Exercise prompt: Because the entries hold pictures, reproduce only their words, exactly as written.

Records:
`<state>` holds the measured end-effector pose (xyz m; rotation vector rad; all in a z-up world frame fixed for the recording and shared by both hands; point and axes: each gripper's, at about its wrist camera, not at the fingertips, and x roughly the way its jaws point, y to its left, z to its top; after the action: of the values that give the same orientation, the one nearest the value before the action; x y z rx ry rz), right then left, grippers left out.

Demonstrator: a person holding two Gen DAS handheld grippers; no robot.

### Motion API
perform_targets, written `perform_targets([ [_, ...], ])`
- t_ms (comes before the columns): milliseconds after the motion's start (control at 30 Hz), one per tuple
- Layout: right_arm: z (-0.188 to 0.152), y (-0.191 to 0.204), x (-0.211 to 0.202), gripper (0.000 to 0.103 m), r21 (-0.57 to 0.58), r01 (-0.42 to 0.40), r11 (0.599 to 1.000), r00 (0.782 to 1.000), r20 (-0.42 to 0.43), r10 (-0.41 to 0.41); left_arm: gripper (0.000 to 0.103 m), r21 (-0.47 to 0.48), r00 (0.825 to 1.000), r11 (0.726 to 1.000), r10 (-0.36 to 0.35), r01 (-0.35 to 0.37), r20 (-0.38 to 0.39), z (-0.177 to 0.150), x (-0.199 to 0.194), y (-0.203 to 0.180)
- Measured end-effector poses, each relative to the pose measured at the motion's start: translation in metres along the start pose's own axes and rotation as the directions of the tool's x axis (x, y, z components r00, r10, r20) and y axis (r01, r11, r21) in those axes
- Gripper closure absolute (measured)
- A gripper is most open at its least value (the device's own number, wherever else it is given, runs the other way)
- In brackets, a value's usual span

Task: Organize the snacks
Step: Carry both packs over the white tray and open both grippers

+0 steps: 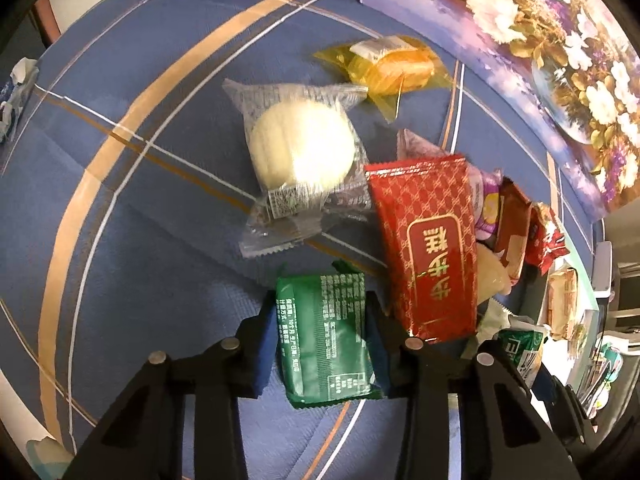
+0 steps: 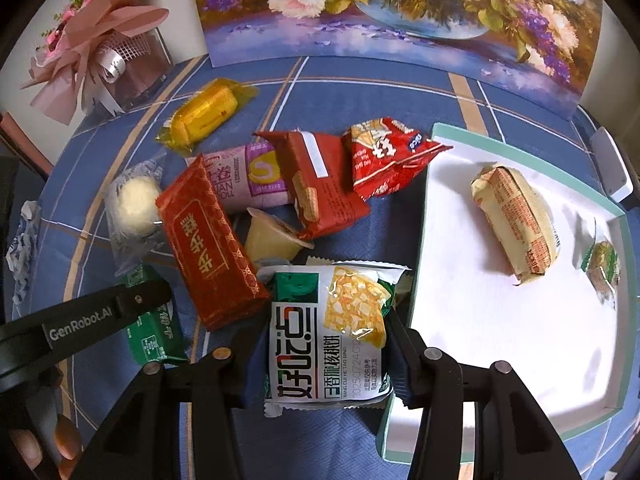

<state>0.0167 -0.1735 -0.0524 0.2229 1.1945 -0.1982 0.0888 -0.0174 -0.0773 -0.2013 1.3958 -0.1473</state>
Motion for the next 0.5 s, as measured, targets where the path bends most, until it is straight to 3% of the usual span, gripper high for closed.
perform_targets([
  [500, 0.010, -0.003, -0.043, 0.050, 0.020, -0.014, 1.000, 0.994, 0.112, 0.012, 0.062, 0.041, 0.988, 0.998, -0.060, 0.054, 0.145, 0.004, -0.058, -0.004],
])
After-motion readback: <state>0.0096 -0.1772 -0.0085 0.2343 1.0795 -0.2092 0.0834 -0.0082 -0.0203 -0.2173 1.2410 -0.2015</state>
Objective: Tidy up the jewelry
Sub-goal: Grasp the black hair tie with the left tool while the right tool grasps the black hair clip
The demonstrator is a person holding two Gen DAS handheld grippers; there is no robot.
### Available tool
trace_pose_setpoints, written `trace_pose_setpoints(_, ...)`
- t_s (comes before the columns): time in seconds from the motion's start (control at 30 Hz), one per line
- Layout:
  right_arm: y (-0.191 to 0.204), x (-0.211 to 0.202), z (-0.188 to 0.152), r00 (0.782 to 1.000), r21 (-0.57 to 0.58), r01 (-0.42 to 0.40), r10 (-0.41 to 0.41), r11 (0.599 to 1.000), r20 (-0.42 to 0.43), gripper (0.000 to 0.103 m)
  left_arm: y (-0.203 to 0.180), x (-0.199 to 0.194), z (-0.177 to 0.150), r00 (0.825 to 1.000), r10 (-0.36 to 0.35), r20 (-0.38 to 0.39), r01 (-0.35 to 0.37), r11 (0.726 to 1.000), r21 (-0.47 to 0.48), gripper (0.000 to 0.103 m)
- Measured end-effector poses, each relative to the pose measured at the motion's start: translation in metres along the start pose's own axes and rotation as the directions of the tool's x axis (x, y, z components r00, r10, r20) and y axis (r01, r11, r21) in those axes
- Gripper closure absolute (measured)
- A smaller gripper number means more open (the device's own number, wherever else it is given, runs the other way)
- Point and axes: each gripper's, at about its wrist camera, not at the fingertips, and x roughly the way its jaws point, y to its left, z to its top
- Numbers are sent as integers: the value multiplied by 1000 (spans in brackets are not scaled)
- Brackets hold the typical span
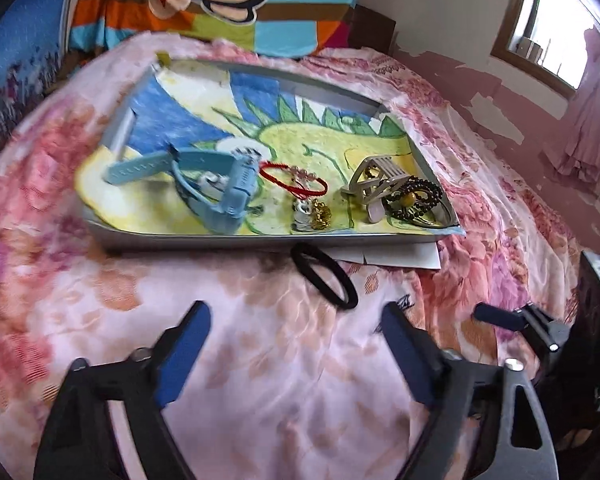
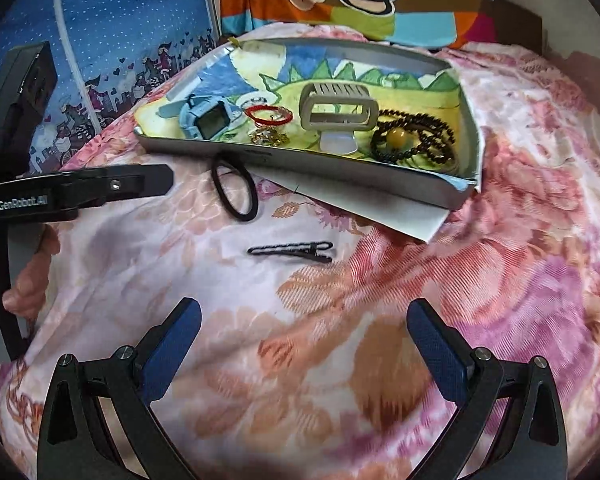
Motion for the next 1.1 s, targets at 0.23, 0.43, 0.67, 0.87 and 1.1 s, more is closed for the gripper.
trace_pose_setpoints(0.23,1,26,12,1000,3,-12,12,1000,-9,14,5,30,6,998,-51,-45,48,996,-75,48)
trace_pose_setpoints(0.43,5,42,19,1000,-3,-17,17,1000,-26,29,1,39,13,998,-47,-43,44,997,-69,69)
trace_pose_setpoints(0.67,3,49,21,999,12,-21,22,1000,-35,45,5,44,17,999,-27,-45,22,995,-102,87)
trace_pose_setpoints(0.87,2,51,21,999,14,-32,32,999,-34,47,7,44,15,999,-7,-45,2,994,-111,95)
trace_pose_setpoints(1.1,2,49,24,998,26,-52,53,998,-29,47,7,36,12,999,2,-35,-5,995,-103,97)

Response to this exercise:
`<state>` holds the measured end-effector pose (xyz m; rotation vector rad; all in a z-up world frame fixed for the recording and shared by both hands; point and axes: each gripper's, at about its wrist camera, not at the fingertips, and x roughly the way its jaws point, y to its left, z to its top; after the action: of the values that give the same orientation, the one nearest the value before the action; x y z rx ry rz), right then left, grippers left out.

Demonstrator: a person holding two Gen DAS handheld grippers; no robot.

### Motion API
perform_targets, written `perform_targets([ [_, ...], ])`
- t_ms (comes before the columns): milliseconds after the motion's start (control at 30 Hz), one per tuple
- Layout: right_arm: z (-0.188 to 0.152), y (-0.191 to 0.204), x (-0.211 to 0.202), gripper (0.000 to 0.103 m), r21 (-0.57 to 0.58), r01 (-0.42 to 0.40), r11 (0.599 to 1.000), r00 (0.782 to 1.000), r20 (-0.42 to 0.43), r10 (-0.41 to 0.41); left_arm: gripper (0.000 to 0.103 m), r21 (-0.47 to 0.48), r00 (0.825 to 1.000), r11 (0.726 to 1.000), r10 (-0.36 to 0.35), r01 (-0.35 to 0.37), r20 (-0.38 to 0.39), z (-0.177 to 0.150), x (-0.199 to 0.194), y (-0.203 to 0.180)
- Measured end-effector poses, each relative to the pose measured at the motion's start: translation in metres along the start pose's own axes and rotation as the directions of the tool's x axis (x, y, z components r00, r10, r20) and y axis (r01, r11, r21) in those axes
- Gripper closure absolute (measured)
- A gripper is most open at its least value (the device's own number, wherever else it is given, runs the other way)
- In brackets, a value's usual span

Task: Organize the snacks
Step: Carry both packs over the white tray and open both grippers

+0 steps: 
+0 steps: 

<state>0.0167 -0.1735 -0.0524 0.2229 1.1945 -0.1982 0.0888 -0.0174 -0.0773 -0.2013 1.3958 -0.1473</state>
Motion for the next 0.5 s, as measured, targets where the path bends most, until it is straight to 3% of the usual span, gripper high for closed.
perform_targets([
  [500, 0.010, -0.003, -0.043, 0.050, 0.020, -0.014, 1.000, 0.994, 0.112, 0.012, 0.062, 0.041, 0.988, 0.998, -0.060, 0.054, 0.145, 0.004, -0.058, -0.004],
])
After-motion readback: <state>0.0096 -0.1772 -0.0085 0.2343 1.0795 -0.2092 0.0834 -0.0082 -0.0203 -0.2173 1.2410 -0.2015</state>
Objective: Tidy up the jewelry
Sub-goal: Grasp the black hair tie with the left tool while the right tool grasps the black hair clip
The demonstrator is a person holding two Gen DAS handheld grippers; there is no robot.
### Available tool
trace_pose_setpoints, written `trace_pose_setpoints(_, ...)`
- t_s (comes before the columns): time in seconds from the motion's start (control at 30 Hz), one per line
- Layout:
  right_arm: y (-0.191 to 0.204), x (-0.211 to 0.202), z (-0.188 to 0.152), r00 (0.782 to 1.000), r21 (-0.57 to 0.58), r01 (-0.42 to 0.40), r10 (-0.41 to 0.41), r11 (0.599 to 1.000), r20 (-0.42 to 0.43), gripper (0.000 to 0.103 m)
  left_arm: y (-0.203 to 0.180), x (-0.199 to 0.194), z (-0.177 to 0.150), r00 (0.825 to 1.000), r10 (-0.36 to 0.35), r20 (-0.38 to 0.39), r01 (-0.35 to 0.37), r11 (0.726 to 1.000), r21 (-0.47 to 0.48), gripper (0.000 to 0.103 m)
- Measured end-effector poses, each relative to the pose measured at the motion's start: translation in metres along the start pose's own axes and rotation as the directions of the tool's x axis (x, y, z components r00, r10, r20) and y axis (r01, r11, r21) in those axes
- Gripper closure absolute (measured)
- A smaller gripper number means more open (the device's own number, wherever else it is given, runs the other way)
- Point and axes: each gripper's, at about its wrist camera, not at the fingertips, and x roughly the way its jaws point, y to its left, z to its top
- Numbers are sent as integers: the value multiplied by 1000 (spans in brackets are not scaled)
- Brackets hold the typical span
Motion for the next 1.1 s, targets at 0.23, 0.43, 0.67, 0.87 and 1.1 s, more is closed for the gripper.
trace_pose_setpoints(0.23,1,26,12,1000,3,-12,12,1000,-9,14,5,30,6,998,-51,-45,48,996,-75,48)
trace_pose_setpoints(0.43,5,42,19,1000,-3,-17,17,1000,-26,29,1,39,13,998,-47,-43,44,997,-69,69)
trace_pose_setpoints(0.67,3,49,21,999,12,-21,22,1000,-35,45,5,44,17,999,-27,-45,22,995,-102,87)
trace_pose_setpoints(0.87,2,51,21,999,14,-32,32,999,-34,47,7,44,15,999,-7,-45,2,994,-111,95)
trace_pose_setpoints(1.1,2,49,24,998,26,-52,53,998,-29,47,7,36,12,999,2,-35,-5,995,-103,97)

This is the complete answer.